Nessa época, é convidado a fazer parte do corpo docente do curso de Psicologia da Faculdade de Filosofia São Bento, localizada no Bairro Higienópolis em São Paulo. Mais tarde, esse curso é agregado à Pontifícia Universidade Católica de São Paulo (PUC-SP), através de um acerto econômico entre as duas escolas, onde Sándor assume a disciplina de Psicologia Profunda e introduz a disciplina Integração Físiopsíquica. Quando Madre Cristina Sampaio Dória funda o Instituto Sedes Sapientiae, Sándor é convidado para fazer parte do corpo docente do curso de Psicomotricidade, que mais tarde é extinto. Sándor cria, então, o curso de Psicologia Profunda de Jung. Neste curso há a disciplina chamada Cinesiologia, que dá origem a outro curso, com o mesmo nome, que Sándor dirigiu até seu falecimento. Este curso existe até hoje, assim como perduram os Encontros Anuais de Cinesiologia, que por ele foram idealizados.
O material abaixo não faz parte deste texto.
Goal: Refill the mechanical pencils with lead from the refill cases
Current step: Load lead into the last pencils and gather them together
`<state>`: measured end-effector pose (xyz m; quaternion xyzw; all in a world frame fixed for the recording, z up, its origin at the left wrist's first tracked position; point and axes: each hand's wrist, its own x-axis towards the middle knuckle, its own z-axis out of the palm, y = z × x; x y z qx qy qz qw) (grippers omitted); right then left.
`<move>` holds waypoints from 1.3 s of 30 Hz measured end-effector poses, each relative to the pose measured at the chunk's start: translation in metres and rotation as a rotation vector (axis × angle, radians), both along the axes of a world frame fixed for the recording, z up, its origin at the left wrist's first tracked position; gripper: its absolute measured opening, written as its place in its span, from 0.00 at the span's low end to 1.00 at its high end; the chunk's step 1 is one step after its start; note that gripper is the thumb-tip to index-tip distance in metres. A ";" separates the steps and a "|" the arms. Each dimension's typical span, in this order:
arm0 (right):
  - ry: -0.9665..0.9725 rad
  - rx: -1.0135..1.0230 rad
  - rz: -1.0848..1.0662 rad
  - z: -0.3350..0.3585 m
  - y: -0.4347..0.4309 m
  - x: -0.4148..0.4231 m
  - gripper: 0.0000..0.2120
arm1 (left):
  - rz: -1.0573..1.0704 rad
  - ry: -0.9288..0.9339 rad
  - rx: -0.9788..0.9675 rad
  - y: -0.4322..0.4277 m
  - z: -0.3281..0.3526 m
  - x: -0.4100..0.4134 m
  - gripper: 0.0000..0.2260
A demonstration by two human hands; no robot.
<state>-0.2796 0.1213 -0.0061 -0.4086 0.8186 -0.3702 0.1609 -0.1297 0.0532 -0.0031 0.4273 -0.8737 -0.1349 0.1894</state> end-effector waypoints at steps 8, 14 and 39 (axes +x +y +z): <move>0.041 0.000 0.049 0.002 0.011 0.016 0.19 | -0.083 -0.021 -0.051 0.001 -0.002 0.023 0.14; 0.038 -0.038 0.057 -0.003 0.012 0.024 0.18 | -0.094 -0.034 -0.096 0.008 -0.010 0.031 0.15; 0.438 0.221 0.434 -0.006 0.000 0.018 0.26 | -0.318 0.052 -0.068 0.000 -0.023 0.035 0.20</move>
Quando Sándor iniciou sua carreira acadêmica, já desenvolvia grupos de estudos em seu consultório. Nestes grupos, ensinava técnicas básicas de relaxamento, como o método de Schultz, o método de L. Michaux, a relaxação progressiva de Jacobson, Reich e a calatonia, além da psicologia junguiana, astrologia e temas esotéricos. Não aceitava pagamento pelos ensinamentos que recebera gratuitamente, ou seja, astrologia e esoterismo que estudara com a família Stoker. Entretanto, exigia de seus alunos pontualidade, assiduidade e dedicação em relação a esses grupos, assim como às aulas, pois para ele os grupos, de maneira geral eram de importância fundamental.
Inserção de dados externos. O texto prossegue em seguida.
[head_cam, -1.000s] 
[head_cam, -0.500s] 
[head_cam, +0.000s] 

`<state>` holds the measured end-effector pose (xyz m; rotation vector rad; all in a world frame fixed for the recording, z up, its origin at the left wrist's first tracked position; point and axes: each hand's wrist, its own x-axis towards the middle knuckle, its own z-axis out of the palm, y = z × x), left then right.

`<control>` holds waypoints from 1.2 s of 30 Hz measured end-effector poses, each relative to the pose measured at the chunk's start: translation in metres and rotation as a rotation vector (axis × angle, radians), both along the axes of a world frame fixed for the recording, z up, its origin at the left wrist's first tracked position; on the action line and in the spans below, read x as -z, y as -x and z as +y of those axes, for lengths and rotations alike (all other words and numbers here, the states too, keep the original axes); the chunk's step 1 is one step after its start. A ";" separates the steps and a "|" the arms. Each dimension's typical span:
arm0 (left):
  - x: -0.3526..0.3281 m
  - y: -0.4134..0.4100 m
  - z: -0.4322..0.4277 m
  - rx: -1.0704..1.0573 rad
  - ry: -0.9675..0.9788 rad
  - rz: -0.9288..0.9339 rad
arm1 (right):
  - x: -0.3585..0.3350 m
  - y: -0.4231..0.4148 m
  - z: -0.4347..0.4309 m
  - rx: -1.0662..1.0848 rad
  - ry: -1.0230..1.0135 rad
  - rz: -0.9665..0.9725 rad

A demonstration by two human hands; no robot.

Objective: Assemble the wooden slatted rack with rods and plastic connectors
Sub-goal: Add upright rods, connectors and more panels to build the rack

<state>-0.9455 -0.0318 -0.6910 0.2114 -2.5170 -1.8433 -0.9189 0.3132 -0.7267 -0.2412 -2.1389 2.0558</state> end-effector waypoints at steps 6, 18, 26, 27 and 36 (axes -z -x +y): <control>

Sándor aperfeiçoou o método de trabalho corporal que elaborou, depois que chegou ao Brasil. Como a calatonia é uma técnica que exige mais tempo para ser aplicada, alguns profissionais e alunos lhe

pediram, como conta um dos depoentes:

“... o pessoal solicitou: ‘Sándor, será que tem alguma

coisa mais rápida que se possa fazer com os pacientes, que se possa fazer sentado, que não precise ser deitado numa cama, numa sala...’ Especialmente num hospital, que é um entra e sai, muitas vezes não dá para você fazer calatonia.... então será que não tinha algo mais rápido, mais focal? Então ele começou a pensar nessa coisa do focal, de fazer toques que soltassem determinados grupos musculares e que fossem mais focais e não tão sistêmicos como a calatonia .”

Sándor ficou entusiasmado quando recebeu esse pedido:

“...você via que ele estava com aquilo na cabeça o dia

todo, pensando, consultando material, repensando, experimentando... ele ia elaborando e falava disso, do que ele pensou... ele ficou muito entusiasmado.”

Assim, seu método de trabalho sutil foi se expandindo através de experiências com os toques, que ele fazia ou pedia para que uma dupla fizesse. Como conta um dos depoentes,

“Ele tinha que pesquisar no corpo das pessoas, tinha que

experimentar em outras pessoas, ele chegou a experimentar na gente. Lembro de uma vez que ele pediu para (...) fazer um toque que era aqui, no dente canino, e quando ele me perguntou o que eu observei, respondi que fiquei com vontade de morder o dedo dele. Ele tirou o dedo depressa!”

Em 1985, após um período de viuvez, casa-se novamente com uma psicóloga, sua colaboradora, Maria Luiza Simões.

Sándor gostava de descansar em seu sítio em Pocinhos do Rio Verde, cidade de Minas Gerais, onde entrava em contato com a natureza

e realizava trabalhos braçais, como “fazer caminhos e buracos na terra para colocar as árvores”.

Foi neste sítio que faleceu, tranqüilamente, durante as férias de Janeiro de 1992, com setenta e seis anos de idade.

Dignamente Sándor viveu e assim também, enquanto cochilava, deixou de viver.